My Cat Hates My Child.


Upon picking up the hundreds of family photographs my three year old had strewn around the house, I noticed an eerie similarity. Each photo had been taken from the first three years of my child’s life, and in each one, was a very angry looking cat. The cat is Rowy, a 7 year old tabby male I rescued as a kitten.
I picked up a picture, noticing his grimacing face in the background. A photo of Bre's first roll over, in the background Rowy licks his paw, one eye focused on me. A photo of Bre asleep in her baby swing. Rowy perched above her on the coffee table, leering. Picture after picture that capture the precious “firsts” of my daughter’s life, there is an angry cat, seething with hatred.
On an impulse, I decided to check out some of the home movies. There he is, watching her intently; at times he slowly turns his gaze to me, with hate filled kitty eyes. In each video, I am oblivious to his obvious issues with me, as I ooo and ahhh over her baby accomplishments.
Transferring children to bed when they fall asleep somewhere else is something that requires the stealth of a ninja master. Of course every ninja has his nemesis. Mine is the cat. I face Rowy at the top of the stairs. We stare intensely at each other. He watches me as I take the first step, ever so cautiously. At the third step he makes his move. He rushes me, bites my calves and tries to trip me.  
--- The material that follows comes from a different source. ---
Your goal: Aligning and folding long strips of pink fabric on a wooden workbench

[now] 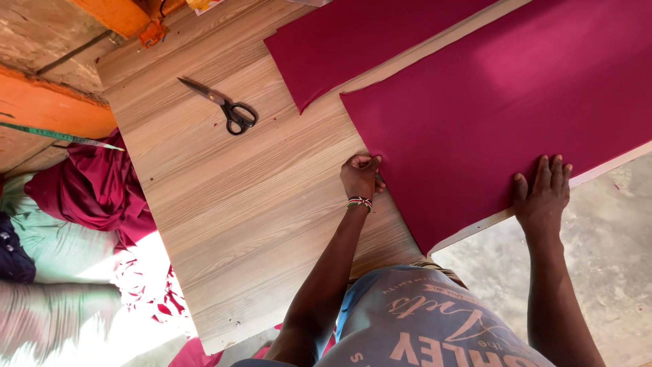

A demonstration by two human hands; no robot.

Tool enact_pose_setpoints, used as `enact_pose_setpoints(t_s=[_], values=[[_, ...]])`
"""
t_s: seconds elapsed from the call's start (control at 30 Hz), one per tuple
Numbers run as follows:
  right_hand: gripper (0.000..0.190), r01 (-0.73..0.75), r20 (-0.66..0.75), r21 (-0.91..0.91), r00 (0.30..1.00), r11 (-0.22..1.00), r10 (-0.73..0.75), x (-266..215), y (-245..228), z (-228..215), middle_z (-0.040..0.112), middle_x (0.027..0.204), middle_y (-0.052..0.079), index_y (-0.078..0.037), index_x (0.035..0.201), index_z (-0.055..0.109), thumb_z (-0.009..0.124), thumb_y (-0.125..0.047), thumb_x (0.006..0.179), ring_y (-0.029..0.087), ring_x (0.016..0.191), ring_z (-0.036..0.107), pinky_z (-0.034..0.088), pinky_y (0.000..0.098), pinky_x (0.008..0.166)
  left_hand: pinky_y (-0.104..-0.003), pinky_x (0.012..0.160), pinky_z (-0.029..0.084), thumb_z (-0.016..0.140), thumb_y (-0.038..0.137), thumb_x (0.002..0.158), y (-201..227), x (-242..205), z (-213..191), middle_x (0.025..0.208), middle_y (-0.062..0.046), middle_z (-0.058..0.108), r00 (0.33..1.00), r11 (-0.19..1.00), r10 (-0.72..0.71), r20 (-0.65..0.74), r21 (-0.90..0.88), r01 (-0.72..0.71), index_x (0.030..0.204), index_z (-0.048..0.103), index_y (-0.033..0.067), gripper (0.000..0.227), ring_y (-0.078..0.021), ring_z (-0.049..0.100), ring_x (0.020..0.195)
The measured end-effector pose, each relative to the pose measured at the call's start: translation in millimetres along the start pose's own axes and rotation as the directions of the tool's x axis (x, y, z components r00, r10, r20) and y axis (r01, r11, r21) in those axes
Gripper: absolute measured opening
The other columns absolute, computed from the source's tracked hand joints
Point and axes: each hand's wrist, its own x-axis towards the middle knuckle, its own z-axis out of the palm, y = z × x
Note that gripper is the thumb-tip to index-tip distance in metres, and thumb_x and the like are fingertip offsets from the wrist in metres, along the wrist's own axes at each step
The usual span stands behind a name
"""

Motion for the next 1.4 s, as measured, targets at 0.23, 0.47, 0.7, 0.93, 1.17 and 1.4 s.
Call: enact_pose_setpoints(t_s=[0.23, 0.47, 0.7, 0.93, 1.17, 1.4], values=[[0.068, -0.037, -0.01, 0.041, 0.999, 0.998, 0.038, 16, -76, -32, 0.031, 0.162, 0.038, 0.016, 0.158, 0.038, 0.062, -0.029, 0.113, 0.056, 0.149, 0.021, 0.029, 0.07, 0.117, -0.034, 0.023, 0.042, 0.078, 0.009, 0.09, 3, -1, -2, 0.062, -0.011, 0.059, 1.0, 0.999, -0.006, 0.006, -0.05, 0.006, 0.079, 0.06, 0.0047, 0.022, -0.0233, 0.057, 0.032], [0.072, 0.054, 0.183, 0.053, 0.981, 0.997, -0.063, -8, -133, -4, 0.042, 0.162, 0.028, -0.007, 0.16, 0.048, 0.056, -0.051, 0.103, 0.054, 0.148, 0.034, 0.028, 0.0658, 0.118, -0.036, 0.026, 0.055, 0.078, 0.008, 0.085, -4, 1, 0, 0.062, -0.017, 0.061, 0.999, 0.998, 0.053, 0.004, -0.043, -0.053, 0.089, 0.068, -0.0071, 0.018, -0.0284, 0.061, 0.034], [0.07, -0.044, 0.269, 0.066, 0.963, 0.997, 0.024, -12, -133, -3, 0.038, 0.167, 0.019, -0.017, 0.163, 0.044, 0.046, -0.059, 0.107, 0.046, 0.154, 0.029, 0.021, 0.0621, 0.124, -0.035, 0.027, 0.055, 0.078, 0.008, 0.085, -9, 5, 0, 0.064, -0.017, 0.062, 0.999, 0.999, 0.05, 0.004, -0.012, -0.05, 0.091, 0.068, -0.0073, 0.019, -0.0286, 0.062, 0.035], [0.073, -0.109, 0.26, 0.181, 0.964, 0.977, 0.059, -14, -120, 3, 0.043, 0.163, 0.021, -0.015, 0.159, 0.05, 0.055, -0.06, 0.102, 0.048, 0.152, 0.033, 0.023, 0.0632, 0.122, -0.037, 0.028, 0.056, 0.079, 0.009, 0.084, -2, 10, -2, 0.064, -0.019, 0.066, 0.997, 0.995, 0.075, -0.005, 0.074, -0.074, 0.089, 0.069, -0.0055, 0.018, -0.0307, 0.064, 0.037], [0.061, -0.146, 0.166, 0.303, 0.981, 0.942, 0.099, -10, -134, -24, 0.054, 0.148, 0.031, -0.005, 0.153, 0.057, 0.065, -0.041, 0.105, 0.055, 0.14, 0.046, 0.037, 0.0651, 0.112, -0.055, 0.067, 0.051, 0.069, 0.01, 0.087, 64, 86, -32, 0.086, -0.024, 0.06, 0.558, 0.428, 0.829, -0.038, 0.684, -0.59, 0.092, 0.064, 0.0009, 0.012, -0.0461, 0.063, 0.078], [0.06, -0.251, 0.235, 0.322, 0.955, 0.913, 0.18, -21, -123, -33, 0.057, 0.147, 0.023, -0.011, 0.153, 0.056, 0.063, -0.045, 0.104, 0.047, 0.142, 0.049, 0.039, 0.0633, 0.113, -0.054, 0.121, 0.031, 0.064, 0.01, 0.088, 104, 188, -65, 0.114, -0.007, 0.076, 0.532, -0.217, 0.759, 0.376, 0.916, -0.338, 0.113, 0.08, 0.0139, 0.03, -0.026, 0.066, 0.119]])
I desperately try to use telepathy to communicate my hatred for him in this moment. When I have maneuvered the steps without dying or waking the child, he decides to stand by his food dish and produce the most pitiful meow he can muster. Bre stirs slightly; I shut him up by making a hissing noise at him. He hisses back.
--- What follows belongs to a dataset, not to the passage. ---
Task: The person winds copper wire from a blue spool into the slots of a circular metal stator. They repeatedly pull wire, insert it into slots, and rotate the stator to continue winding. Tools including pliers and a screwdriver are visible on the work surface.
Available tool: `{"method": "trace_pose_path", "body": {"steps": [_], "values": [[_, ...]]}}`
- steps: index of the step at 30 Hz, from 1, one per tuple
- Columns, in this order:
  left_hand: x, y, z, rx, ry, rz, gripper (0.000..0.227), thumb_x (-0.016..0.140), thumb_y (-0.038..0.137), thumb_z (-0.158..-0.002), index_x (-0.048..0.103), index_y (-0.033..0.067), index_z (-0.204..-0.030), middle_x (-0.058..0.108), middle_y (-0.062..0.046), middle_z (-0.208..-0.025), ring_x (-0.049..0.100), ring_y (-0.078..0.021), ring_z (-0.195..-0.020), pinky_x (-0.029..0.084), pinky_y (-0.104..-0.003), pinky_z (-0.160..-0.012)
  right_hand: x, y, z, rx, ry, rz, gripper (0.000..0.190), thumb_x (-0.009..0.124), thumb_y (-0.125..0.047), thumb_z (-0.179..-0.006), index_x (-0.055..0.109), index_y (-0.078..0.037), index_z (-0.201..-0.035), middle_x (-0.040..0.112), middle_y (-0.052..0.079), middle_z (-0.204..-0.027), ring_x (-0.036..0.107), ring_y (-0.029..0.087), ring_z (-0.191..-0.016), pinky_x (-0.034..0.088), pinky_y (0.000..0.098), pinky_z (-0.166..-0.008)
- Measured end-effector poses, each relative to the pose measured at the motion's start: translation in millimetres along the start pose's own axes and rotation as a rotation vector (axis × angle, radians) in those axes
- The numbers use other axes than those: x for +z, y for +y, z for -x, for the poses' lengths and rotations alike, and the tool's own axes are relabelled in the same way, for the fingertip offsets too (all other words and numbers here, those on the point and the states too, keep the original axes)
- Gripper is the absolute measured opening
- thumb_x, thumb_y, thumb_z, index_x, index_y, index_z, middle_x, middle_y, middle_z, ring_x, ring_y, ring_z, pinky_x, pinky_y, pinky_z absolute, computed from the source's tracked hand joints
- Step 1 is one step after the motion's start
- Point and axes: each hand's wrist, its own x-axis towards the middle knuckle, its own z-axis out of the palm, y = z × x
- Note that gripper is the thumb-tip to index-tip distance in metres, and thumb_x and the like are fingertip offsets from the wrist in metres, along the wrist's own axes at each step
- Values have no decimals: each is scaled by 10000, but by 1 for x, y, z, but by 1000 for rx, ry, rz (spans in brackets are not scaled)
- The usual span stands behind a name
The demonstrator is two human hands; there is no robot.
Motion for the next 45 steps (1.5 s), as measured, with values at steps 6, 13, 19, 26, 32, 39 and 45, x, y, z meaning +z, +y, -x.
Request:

Walking into her dark room is a danger. There are about 1,000 toys strew about. My ankle gives on a Barbie accessory. I steady myself. As I lift Bre over the bed rail into her bed my furry nemesis reappears. He sneak attacks my feet from under the bed. I grab Rowy and take the slow painful walk out. “Mama?” Bre moans. I hit the floor, taking Rowy with me. We crawl out silently, closing the door behind us. What is that smell? I wonder until I pass Rowy’s litter box. The little ahole had decided to use the most powerful tool in his evil plan.
We look at each other. I feel kind of guilty for ignoring his little accomplishments over the past three years. He learned how to jump on top of the fridge. He learned how to open my closet door and scare the crap out of me in the morning.
He caught a lizard and trapped it in the Christmas tree.

I pat his little furry head and give him some food.